The Kentucky Loss Recovery Act (LRA) dates all the way back to 1798. The statute’s full intent has been largely lost to history. What is known is that the law was intended to provide a means for victims and their families to recover money lost to illegal gambling.
The LRA has generated only a handful of reported decisions over the last 200 years. Prior to 2010, it had been 60 years since the law had seen use that ended in a decision.
Most importantly, across those two-and-a-half centuries, the Commonwealth itself had never before sought to act on behalf of those who lost money.
The LRA differs from most states’ gambling recovery statutes in a number of ways. Many states do not consider the operator of a contest (like poker or fantasy sports) to be a “winner” simply for having collected rake or an entry fee. However, the Kentucky LRA was interpreted decades ago to include such an operator as a person from whom recovery could be sought.
This feature created a unique situation in the Commonwealth for PokerStars and other poker operators. They faced legal exposure for conduct that falls largely outside of the scope of many other similar statutes.
As a counterexample, the Illinois’ Appellate Court recently concluded that companies such as FanDuel do not qualify as winners for the purposes of that state’s loss recovery act. They could not, therefore, be sued to recover losses.
The Kentucky statute also allowed for not only the losing gambler to recover. If a gambler did not act within six months to recover their own losses, anyone indirectly affected could sue the winner and recover triple damages.

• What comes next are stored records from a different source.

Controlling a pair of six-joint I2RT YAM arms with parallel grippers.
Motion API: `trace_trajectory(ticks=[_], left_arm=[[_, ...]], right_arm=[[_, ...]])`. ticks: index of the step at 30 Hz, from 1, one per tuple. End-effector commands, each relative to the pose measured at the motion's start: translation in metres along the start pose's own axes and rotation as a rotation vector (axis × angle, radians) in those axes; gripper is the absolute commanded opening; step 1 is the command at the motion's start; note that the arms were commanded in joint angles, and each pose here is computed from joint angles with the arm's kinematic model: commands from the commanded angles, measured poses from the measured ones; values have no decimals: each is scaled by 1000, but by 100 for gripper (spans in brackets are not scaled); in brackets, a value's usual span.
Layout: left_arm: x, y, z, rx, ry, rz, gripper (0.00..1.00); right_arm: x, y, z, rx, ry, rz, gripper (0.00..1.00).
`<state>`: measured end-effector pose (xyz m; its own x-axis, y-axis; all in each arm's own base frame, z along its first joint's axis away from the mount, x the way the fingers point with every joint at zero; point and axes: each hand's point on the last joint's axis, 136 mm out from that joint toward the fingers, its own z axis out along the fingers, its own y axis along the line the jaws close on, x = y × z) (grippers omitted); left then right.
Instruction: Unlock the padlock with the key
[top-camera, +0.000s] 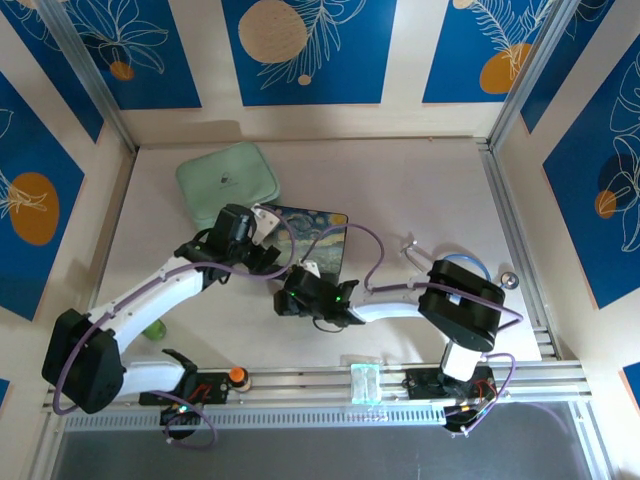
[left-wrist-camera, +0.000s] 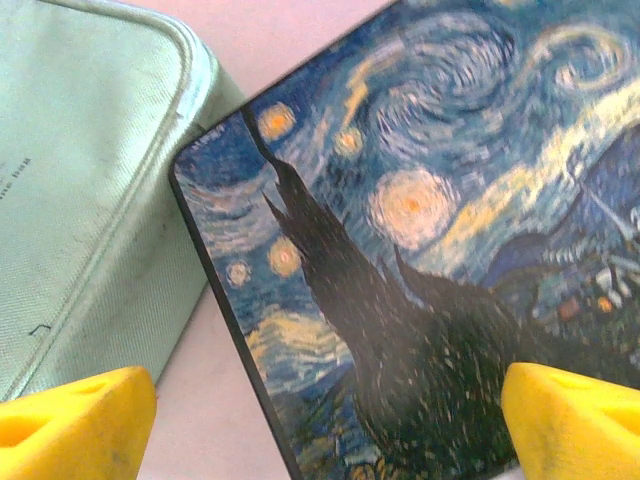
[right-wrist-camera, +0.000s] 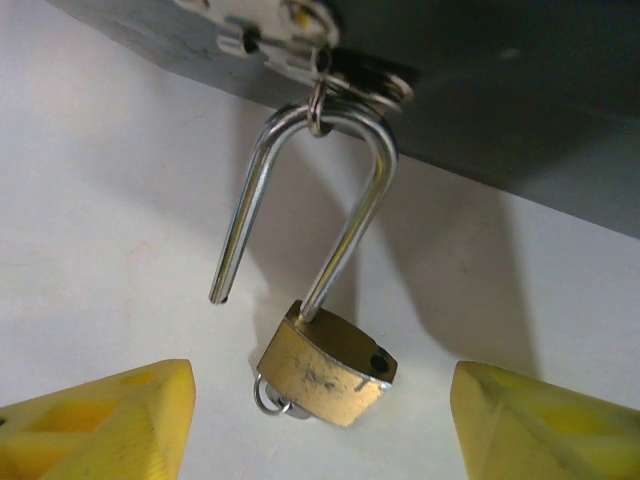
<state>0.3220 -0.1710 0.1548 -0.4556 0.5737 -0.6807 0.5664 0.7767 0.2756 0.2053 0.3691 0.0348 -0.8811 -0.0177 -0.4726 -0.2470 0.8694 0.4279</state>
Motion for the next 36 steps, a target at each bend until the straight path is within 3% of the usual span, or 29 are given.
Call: trace_trajectory(ticks=[1,7,15,27,36], left_arm=[[-2,1,7,-20,-37,-80,89],[5,8,8,-61,-8,-116,89],[5,9,6,-67,-17,-119,90],[0,0,3,-20,-42,-126,95],[-7,-31,3,68,-30,19,96]], right_arm=[[8,-10,10,54,52,12,68],[15,-32,14,229,90,-28,64],[21,-45,15,311,105,-61,54],[26,-58,7,326,102,-63,37],[45,-86,-18,311,115,-23,33]])
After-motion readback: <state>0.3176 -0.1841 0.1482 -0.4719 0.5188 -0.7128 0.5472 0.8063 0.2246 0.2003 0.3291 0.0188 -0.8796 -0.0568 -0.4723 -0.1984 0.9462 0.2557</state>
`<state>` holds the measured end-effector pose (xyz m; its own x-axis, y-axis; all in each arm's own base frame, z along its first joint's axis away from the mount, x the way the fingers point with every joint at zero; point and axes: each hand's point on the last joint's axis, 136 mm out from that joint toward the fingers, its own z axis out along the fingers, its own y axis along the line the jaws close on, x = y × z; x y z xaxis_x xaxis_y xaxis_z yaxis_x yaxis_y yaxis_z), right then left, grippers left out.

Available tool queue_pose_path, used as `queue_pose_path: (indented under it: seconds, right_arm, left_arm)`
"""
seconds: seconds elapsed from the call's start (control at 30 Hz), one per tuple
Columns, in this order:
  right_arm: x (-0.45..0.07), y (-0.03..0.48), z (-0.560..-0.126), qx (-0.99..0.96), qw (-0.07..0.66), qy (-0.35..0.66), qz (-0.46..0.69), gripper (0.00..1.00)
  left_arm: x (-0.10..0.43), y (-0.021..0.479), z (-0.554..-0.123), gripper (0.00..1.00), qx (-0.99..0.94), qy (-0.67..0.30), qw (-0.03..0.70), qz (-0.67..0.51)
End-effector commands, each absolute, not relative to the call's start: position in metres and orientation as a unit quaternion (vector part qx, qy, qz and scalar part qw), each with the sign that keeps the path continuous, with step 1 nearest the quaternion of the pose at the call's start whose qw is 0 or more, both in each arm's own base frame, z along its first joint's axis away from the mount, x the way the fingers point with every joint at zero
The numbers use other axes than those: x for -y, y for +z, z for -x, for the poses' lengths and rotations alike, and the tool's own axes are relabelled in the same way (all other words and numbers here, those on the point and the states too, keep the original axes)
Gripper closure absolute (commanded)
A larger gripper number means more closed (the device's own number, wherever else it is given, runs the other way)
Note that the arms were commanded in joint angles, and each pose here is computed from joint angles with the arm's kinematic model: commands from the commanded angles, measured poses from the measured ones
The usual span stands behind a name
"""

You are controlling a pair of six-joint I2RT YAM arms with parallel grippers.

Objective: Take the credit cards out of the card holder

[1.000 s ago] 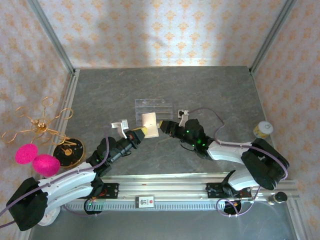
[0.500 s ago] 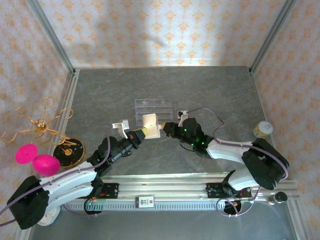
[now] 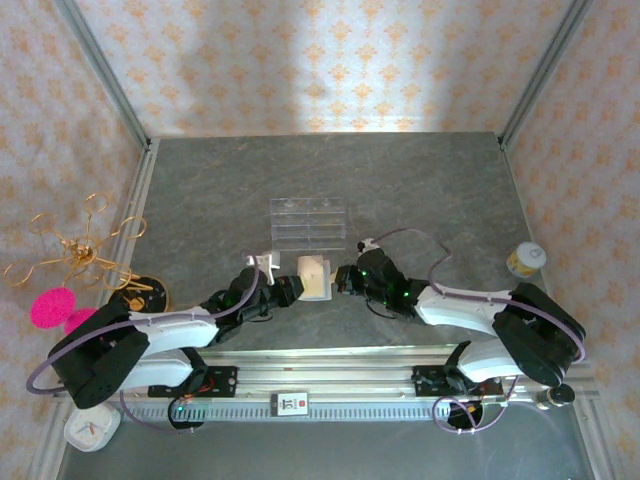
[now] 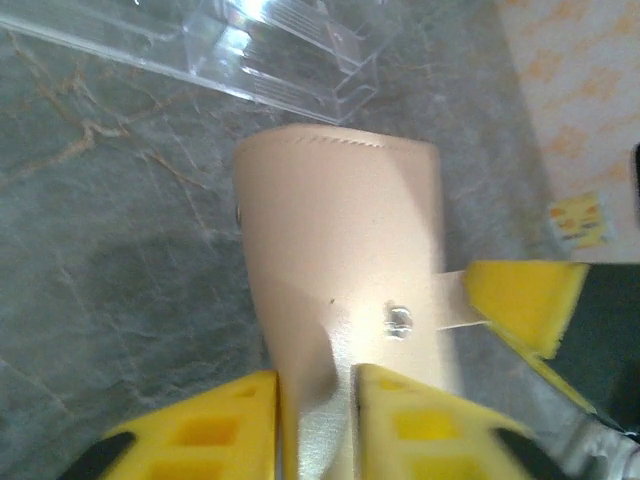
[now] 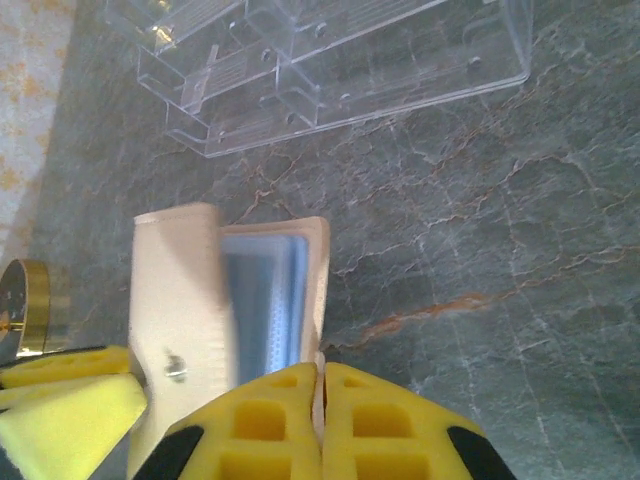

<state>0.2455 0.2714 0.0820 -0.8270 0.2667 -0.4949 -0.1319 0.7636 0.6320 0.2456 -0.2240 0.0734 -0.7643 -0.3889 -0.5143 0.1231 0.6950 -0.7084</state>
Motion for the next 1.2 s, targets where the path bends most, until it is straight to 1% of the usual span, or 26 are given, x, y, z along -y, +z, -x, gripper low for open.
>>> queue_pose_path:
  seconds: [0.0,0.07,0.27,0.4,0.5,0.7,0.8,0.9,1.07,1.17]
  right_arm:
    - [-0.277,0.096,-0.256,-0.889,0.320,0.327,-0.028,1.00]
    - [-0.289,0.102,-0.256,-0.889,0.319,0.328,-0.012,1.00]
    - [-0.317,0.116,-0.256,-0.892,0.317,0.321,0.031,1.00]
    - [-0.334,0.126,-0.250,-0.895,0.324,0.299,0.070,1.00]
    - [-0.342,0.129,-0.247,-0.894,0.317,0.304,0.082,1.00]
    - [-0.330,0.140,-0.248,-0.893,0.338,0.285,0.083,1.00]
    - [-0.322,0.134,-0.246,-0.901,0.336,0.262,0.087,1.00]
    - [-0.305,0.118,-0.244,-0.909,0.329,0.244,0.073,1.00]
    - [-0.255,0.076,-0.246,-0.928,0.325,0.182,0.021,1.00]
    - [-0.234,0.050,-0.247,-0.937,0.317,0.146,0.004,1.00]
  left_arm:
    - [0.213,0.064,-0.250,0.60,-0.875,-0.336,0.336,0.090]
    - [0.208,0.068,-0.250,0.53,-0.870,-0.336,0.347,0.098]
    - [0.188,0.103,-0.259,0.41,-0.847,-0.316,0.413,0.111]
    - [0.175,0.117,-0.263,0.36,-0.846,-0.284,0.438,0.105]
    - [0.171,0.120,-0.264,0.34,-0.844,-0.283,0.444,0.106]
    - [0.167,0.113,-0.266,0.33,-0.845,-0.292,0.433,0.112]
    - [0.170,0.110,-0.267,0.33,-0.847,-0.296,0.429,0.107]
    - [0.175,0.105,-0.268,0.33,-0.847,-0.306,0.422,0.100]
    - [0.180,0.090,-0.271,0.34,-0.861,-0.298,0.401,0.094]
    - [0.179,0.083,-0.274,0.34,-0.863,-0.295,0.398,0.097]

Having failed to bring PokerStars within the reach of its criminal justice system, the Kentucky decided to sue. It sought to use the 1798 LRA to recover losses on behalf of Kentucky gamblers as a group.
Funding for problem gambling organizations might have been an appropriate use for such compensation. The $1.3 billion awarded to the Commonwealth by the Supreme Court could have gone a long way in that regard. Instead, the Governor announced that Kentucky would use the funds to shore up the state’s pension obligations.

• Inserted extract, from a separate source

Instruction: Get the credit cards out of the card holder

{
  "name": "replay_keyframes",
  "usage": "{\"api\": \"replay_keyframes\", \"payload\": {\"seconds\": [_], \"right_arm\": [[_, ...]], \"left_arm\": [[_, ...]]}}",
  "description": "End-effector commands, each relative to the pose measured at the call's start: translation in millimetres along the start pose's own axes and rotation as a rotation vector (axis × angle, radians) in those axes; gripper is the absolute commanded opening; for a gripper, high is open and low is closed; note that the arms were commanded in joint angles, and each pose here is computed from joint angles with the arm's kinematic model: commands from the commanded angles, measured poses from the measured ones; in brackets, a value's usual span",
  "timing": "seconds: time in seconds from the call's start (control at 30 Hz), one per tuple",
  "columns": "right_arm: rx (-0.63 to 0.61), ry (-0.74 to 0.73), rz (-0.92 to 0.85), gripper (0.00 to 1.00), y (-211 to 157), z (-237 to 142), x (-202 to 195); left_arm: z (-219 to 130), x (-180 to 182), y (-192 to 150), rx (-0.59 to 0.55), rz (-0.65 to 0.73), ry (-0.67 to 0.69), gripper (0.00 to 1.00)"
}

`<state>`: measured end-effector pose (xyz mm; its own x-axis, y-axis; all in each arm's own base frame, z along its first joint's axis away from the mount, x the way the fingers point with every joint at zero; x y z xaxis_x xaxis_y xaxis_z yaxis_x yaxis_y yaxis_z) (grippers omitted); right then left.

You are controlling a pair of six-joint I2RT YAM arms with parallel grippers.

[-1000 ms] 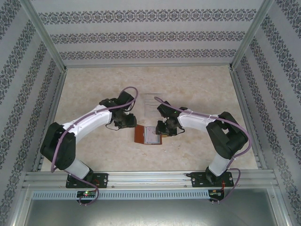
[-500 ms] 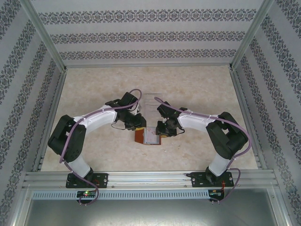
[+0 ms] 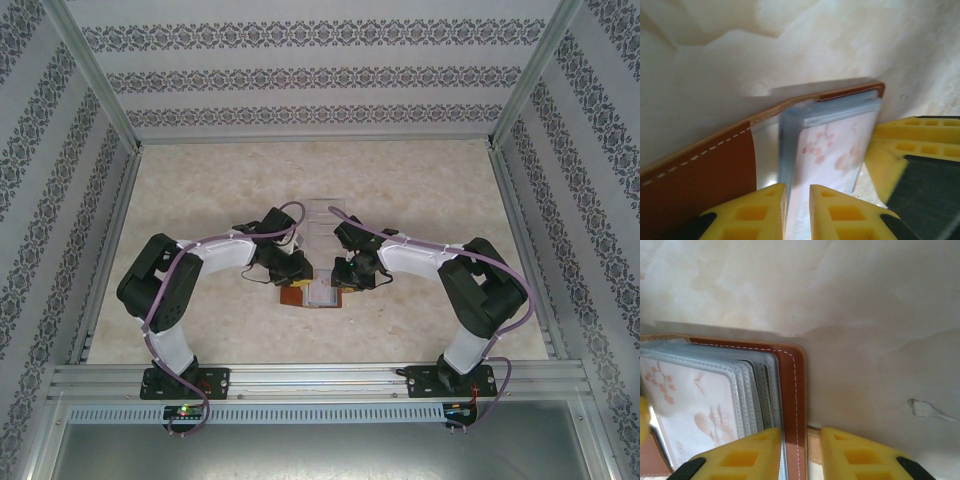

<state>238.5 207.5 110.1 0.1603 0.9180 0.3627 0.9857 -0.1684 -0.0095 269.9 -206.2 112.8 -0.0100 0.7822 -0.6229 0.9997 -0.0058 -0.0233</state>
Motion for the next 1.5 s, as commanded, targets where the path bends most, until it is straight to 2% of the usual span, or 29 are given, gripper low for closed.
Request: {"api": "replay_keyframes", "payload": {"seconds": [0.0,0.4,0.6,0.87,1.17,1.33,1.47], "right_arm": [[0.037,-0.02,0.018,0.28,-7.3,5.2,-6.4],[0.042,-0.025,0.02,0.28,-8.2,5.5,-6.9],[-0.011,-0.042,0.015,0.29,-9.1,-9.7,-6.8],[-0.039,0.108,-0.017,0.28,-6.5,-26.9,15.2],[-0.004,0.2,-0.024,0.22,-5.9,-20.0,29.4],[0.008,0.167,-0.013,0.19,-6.4,-9.5,24.2],[0.017,0.117,0.006,0.19,-7.5,-1.3,15.9]], "left_arm": [[7.4,2.5,0.9,0.006,0.005,-0.034,0.19],[10.4,6.9,0.1,0.002,-0.007,-0.069,0.11],[5.7,8.2,-2.1,0.002,0.001,-0.04,0.09],[4.5,6.7,-1.9,0.01,0.006,-0.045,0.07],[3.8,6.4,-1.9,0.012,0.005,-0.044,0.07],[3.8,7.0,-2.6,0.014,0.001,-0.039,0.07],[1.8,5.4,-3.1,0.008,0.009,-0.043,0.1]]}}
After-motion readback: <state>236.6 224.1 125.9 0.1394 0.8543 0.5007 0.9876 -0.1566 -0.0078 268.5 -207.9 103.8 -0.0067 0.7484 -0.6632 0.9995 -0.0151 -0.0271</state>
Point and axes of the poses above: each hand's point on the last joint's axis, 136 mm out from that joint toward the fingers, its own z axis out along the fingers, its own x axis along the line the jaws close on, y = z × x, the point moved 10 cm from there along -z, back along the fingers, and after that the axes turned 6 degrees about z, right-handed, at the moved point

The Kentucky Supreme Court’s judgment raised several questions and a lot of eyebrows. First, the $1.3 billion award was the largest civil award in the history of the Commonwealth. Even the original $870 million judgment would have been a record. However, the Supreme Court tacked an additional $400 million in interest on to that.

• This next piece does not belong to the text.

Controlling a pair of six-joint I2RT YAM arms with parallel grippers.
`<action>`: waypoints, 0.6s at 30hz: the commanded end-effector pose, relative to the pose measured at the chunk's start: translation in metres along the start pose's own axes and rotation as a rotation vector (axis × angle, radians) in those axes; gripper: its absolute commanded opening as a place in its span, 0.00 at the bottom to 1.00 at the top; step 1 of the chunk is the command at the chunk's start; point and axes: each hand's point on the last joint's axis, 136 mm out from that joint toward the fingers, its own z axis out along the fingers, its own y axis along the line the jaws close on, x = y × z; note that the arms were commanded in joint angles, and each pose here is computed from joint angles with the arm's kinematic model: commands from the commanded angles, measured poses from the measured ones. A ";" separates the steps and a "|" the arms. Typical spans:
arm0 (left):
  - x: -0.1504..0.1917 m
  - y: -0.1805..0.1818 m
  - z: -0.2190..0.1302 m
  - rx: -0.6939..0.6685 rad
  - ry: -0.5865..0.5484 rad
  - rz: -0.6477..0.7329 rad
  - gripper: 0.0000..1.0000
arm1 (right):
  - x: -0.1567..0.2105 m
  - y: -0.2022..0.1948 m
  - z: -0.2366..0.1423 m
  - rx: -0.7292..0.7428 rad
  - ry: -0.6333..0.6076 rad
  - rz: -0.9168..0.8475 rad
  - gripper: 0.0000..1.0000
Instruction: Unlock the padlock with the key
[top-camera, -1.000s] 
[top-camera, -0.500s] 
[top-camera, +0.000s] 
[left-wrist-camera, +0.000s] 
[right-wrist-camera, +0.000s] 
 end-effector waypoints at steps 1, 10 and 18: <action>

One point Stars Interactive has stressed is that players in Kentucky never lost $870 million on PokerStars. In fact, they did not even really lose $290 million (the amount prior to punitive tripling).
That is because the Kentucky courts looked at the gross losses in PokerStars’ records, without ever deducting player winnings. A player who won $100, then lost $100, then won an additional $100 would end the day with $100 in net winnings. However, the court’s accounting would consider only the $100 loss.
In addition, those triple damages became even heftier for PokerStars due to excessive interest. At the time, Kentucky had a statutory interest rate of 12% compounded annually. As the Supreme Court petition notes, Kentucky amended the rate to 6% in 2017.
The settlement will close out a saga that has gone on for the majority of the new millennium. It opens the door for Flutter to move forward without the uncertainty of a billion-dollar judgment clouding their books.
At the same time, it means that some questions will be left for the Supreme Court to answer another day. This case presented a unique opportunity for the Supreme Court to address some important questions about the scope of the Excessive Fines Clause.
The “cruel and unusual punishment” portion of the Eighth Amendment has been the subject of extensive litigation over the years. By contrast, the Excessive Fines Clause has only come up in a small number of cases. However, the unanswered questions about the Eighth Amendment are no longer concerns for Flutter. That battle will be fought by another plaintiff, some other day.